= Beginning of Section =

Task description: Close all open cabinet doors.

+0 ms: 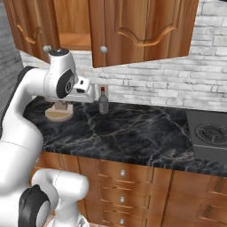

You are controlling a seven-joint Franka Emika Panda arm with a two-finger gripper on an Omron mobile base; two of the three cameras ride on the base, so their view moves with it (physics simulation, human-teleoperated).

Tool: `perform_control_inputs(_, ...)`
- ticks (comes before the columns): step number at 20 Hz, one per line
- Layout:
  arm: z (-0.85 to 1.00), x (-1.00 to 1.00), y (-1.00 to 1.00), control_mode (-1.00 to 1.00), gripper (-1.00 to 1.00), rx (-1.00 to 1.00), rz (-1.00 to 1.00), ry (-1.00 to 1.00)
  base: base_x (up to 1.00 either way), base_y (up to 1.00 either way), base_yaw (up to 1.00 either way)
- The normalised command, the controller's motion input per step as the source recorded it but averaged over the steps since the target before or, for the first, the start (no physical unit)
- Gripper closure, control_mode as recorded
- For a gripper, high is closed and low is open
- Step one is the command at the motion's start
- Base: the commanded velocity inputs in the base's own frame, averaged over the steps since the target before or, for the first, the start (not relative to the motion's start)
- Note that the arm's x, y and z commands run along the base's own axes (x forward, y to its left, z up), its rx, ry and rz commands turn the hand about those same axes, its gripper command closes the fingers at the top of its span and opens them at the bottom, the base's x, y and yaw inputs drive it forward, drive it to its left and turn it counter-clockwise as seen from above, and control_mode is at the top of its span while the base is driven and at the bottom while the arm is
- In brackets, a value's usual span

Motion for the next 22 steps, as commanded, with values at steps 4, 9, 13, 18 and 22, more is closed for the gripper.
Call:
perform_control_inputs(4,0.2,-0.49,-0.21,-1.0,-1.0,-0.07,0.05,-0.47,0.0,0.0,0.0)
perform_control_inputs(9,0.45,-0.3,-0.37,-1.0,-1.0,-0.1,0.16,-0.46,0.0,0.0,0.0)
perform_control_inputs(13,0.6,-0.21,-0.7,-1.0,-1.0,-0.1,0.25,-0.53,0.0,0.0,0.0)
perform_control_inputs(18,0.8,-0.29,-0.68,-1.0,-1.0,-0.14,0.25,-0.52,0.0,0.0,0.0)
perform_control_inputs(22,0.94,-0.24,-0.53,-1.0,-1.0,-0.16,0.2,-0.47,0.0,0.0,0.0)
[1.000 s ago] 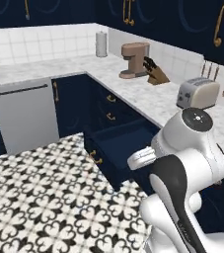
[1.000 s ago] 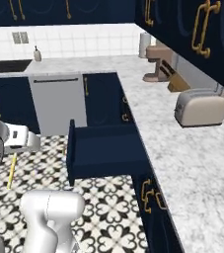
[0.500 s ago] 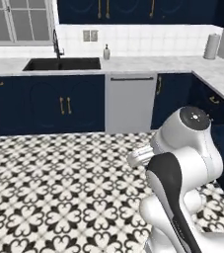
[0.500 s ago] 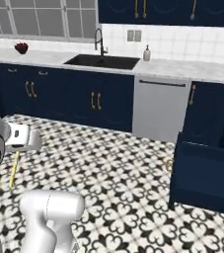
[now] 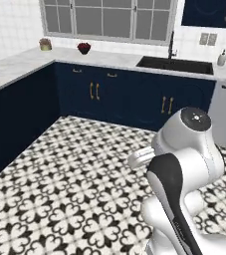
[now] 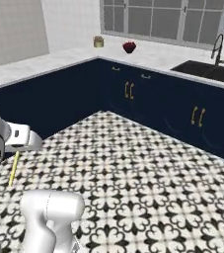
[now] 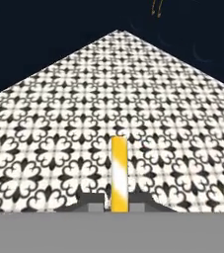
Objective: Take a straw from the drawer in front and place it inside the glass cup on the dining counter.
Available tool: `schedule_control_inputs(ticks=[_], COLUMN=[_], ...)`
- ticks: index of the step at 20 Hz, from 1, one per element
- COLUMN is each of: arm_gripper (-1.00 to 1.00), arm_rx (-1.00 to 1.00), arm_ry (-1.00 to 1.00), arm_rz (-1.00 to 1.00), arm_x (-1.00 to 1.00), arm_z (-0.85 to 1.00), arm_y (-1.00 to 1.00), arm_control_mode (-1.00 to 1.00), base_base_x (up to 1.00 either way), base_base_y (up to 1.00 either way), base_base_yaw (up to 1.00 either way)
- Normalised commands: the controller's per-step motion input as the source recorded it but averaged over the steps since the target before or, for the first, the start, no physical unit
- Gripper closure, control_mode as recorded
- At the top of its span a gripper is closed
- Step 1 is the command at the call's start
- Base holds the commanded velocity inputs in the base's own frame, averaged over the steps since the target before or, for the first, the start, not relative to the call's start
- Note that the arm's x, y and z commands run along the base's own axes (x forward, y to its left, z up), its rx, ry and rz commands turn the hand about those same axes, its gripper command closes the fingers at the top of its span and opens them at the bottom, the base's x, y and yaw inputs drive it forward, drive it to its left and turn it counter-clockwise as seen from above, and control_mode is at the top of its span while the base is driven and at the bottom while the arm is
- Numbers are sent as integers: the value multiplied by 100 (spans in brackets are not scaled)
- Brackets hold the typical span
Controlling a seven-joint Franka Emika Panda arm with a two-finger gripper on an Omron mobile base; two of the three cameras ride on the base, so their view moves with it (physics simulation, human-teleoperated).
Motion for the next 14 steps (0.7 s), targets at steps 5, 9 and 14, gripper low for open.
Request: schedule_control_inputs(ticks=[5, 9, 14], arm_gripper=[100, 100, 100], arm_rx=[0, 0, 0], arm_ry=[0, 0, 0], arm_rz=[0, 0, 0], arm_x=[0, 0, 0], arm_z=[0, 0, 0], arm_y=[0, 0, 0], arm_control_mode=[100, 100, 100], base_base_x=[4, 24, 18], base_base_y=[100, 100, 100], base_base_yaw=[61, 41, 25])
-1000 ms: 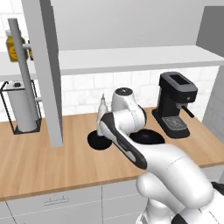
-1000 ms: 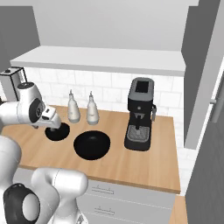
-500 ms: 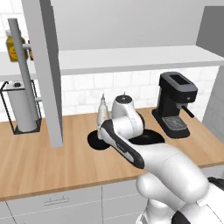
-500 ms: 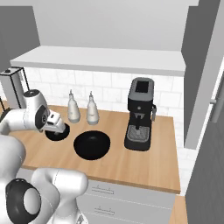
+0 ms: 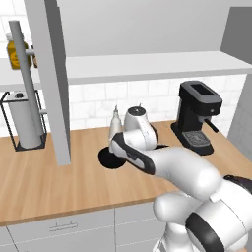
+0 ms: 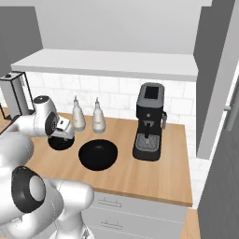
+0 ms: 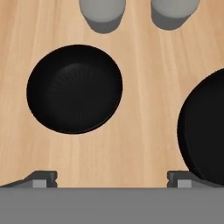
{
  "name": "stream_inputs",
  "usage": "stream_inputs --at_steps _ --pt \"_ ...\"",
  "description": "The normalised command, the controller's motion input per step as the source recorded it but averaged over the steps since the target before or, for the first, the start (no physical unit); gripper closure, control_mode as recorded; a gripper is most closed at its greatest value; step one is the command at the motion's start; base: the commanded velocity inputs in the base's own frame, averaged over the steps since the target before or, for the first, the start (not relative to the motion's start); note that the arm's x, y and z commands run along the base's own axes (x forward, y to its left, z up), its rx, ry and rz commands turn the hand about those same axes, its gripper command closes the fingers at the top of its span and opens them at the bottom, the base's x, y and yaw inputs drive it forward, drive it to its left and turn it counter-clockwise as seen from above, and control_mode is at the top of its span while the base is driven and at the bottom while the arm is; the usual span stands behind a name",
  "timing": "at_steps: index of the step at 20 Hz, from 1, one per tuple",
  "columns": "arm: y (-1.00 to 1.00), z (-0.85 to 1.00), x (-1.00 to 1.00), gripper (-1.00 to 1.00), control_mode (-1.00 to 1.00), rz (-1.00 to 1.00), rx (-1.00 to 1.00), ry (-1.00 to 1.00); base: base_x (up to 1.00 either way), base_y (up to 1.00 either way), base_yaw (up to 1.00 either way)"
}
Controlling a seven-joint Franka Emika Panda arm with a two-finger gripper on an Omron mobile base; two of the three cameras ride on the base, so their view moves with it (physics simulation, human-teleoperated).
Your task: Pick up the bowls on the counter and stack them on top of one another in the open cabinet. Place the smaller bowl on top of the larger bowl.
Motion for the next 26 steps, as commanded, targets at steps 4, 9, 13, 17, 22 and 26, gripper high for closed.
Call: stream_inputs --at_steps 4,9,13,17,22,26 --pt "0.0 -0.21 0.33 -1.0 -1.0 0.0 0.0 0.0 0.0 0.0 0.0" --pt "-0.01 -0.23 0.32 -1.0 -1.0 0.0 0.0 0.0 0.0 0.0 0.0" --pt "0.0 -0.16 0.35 -1.0 -1.0 0.0 0.0 0.0 0.0 0.0 0.0" --pt "0.0 -0.16 0.44 -1.0 -1.0 0.0 0.0 0.0 0.0 0.0 0.0" --pt "-0.01 -0.09 0.34 -1.0 -1.0 0.0 0.0 0.0 0.0 0.0 0.0" --pt "0.0 -0.27 0.05 -1.0 -1.0 0.0 0.0 0.0 0.0 0.0 0.0"
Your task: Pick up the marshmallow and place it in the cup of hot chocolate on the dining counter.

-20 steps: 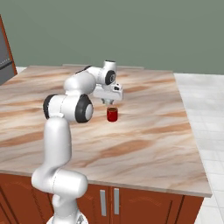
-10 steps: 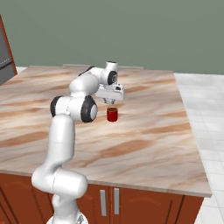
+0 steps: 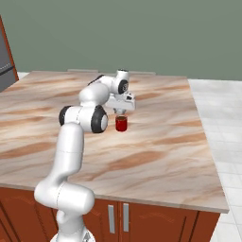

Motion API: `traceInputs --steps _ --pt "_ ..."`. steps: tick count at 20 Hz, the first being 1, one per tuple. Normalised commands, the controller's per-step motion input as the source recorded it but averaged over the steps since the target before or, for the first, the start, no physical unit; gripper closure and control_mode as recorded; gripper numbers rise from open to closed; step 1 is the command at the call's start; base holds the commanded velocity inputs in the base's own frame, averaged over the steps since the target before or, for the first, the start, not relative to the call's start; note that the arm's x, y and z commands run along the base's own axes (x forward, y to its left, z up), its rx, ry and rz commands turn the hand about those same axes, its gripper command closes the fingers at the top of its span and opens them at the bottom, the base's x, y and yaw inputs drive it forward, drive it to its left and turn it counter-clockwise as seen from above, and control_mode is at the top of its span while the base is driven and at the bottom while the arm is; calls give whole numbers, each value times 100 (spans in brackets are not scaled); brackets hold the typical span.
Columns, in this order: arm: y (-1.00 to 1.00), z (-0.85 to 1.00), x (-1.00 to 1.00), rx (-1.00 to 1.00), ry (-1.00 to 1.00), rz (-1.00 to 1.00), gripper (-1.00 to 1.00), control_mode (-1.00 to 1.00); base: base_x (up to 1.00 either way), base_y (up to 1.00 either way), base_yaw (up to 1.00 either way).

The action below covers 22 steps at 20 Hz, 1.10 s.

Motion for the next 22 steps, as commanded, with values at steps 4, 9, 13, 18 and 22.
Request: traceInputs --steps 4,9,13,18,22 --pt "-5 -7 16 0 0 0 100 -100 0 0 0" --pt "-2 -8 1 0 0 0 -100 -100 0 0 0" --pt "-4 -2 0 0 0 0 -100 -100 0 0 0" --pt "0 0 -2 0 0 0 -100 -100 0 0 0" --pt "0 0 0 0 0 0 -100 -100 0 0 0"
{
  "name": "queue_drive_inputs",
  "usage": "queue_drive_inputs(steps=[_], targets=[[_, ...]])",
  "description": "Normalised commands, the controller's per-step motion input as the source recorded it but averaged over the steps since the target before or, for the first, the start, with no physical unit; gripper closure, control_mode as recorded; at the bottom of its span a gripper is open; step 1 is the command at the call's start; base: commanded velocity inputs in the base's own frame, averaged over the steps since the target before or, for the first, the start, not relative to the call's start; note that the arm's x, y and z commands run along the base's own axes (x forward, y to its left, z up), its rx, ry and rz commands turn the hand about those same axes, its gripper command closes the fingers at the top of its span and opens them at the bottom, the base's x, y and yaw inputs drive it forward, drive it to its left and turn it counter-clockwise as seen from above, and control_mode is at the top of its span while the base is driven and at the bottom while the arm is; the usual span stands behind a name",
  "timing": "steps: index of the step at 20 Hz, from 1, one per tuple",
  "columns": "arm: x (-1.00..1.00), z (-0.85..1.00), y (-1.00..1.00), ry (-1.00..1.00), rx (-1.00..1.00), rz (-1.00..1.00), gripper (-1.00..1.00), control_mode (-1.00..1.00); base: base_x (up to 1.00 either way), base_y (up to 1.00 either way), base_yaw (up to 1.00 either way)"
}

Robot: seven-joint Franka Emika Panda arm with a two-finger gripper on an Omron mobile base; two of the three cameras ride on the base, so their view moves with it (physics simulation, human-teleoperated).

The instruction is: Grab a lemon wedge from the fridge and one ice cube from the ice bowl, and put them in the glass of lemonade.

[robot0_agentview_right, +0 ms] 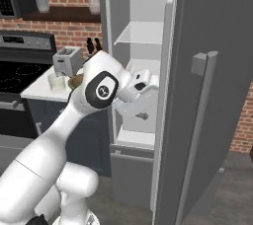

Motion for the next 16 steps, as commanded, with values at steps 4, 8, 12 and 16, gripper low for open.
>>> queue_drive_inputs(steps=[4,8,12,16], targets=[[-0.46,-0.61,-1.00,0.05,0.00,-0.10,-1.00,-1.00,0.00,0.00,0.00],[-0.60,-0.64,-1.00,0.03,0.00,-0.10,-1.00,-1.00,0.00,0.00,0.00],[-0.88,-0.25,-0.68,-0.04,-0.08,-0.04,-1.00,-1.00,0.00,0.00,0.00],[-0.58,0.34,0.69,-0.33,-0.14,0.00,-1.00,-1.00,0.00,0.00,0.00]])
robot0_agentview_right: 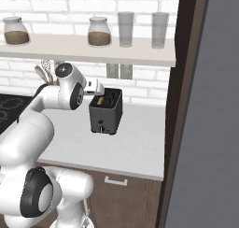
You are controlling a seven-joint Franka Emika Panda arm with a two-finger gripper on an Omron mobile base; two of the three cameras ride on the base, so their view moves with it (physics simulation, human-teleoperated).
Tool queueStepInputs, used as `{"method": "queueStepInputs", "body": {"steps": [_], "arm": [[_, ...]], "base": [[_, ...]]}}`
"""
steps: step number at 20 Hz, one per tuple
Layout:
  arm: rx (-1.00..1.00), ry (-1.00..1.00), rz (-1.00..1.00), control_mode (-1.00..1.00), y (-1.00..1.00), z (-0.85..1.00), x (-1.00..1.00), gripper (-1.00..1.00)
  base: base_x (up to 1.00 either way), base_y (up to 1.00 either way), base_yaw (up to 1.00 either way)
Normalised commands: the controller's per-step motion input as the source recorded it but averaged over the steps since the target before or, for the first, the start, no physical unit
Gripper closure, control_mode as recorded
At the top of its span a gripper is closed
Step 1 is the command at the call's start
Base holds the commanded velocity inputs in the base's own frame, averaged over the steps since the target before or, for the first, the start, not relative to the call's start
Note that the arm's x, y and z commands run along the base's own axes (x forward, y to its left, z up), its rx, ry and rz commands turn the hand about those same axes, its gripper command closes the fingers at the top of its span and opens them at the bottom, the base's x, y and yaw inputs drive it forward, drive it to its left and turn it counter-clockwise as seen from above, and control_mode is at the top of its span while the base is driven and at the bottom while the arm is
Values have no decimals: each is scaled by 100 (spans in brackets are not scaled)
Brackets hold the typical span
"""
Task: Start the toaster. Once the lever pops up, take the bread to the plate on the dining counter.
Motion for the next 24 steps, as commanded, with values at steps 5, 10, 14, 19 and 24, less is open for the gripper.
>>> {"method": "queueStepInputs", "body": {"steps": [5,10,14,19,24], "arm": [[0,0,0,-100,0,0,0,-100],[0,0,0,-100,0,0,0,-100],[0,0,0,-100,0,0,0,-100],[0,0,0,-100,0,0,0,-100],[0,0,0,-100,0,0,0,-100]], "base": [[0,0,0],[0,0,0],[0,0,0],[0,0,0],[0,0,0]]}}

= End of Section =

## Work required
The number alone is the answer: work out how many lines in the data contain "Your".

## Expected answer
2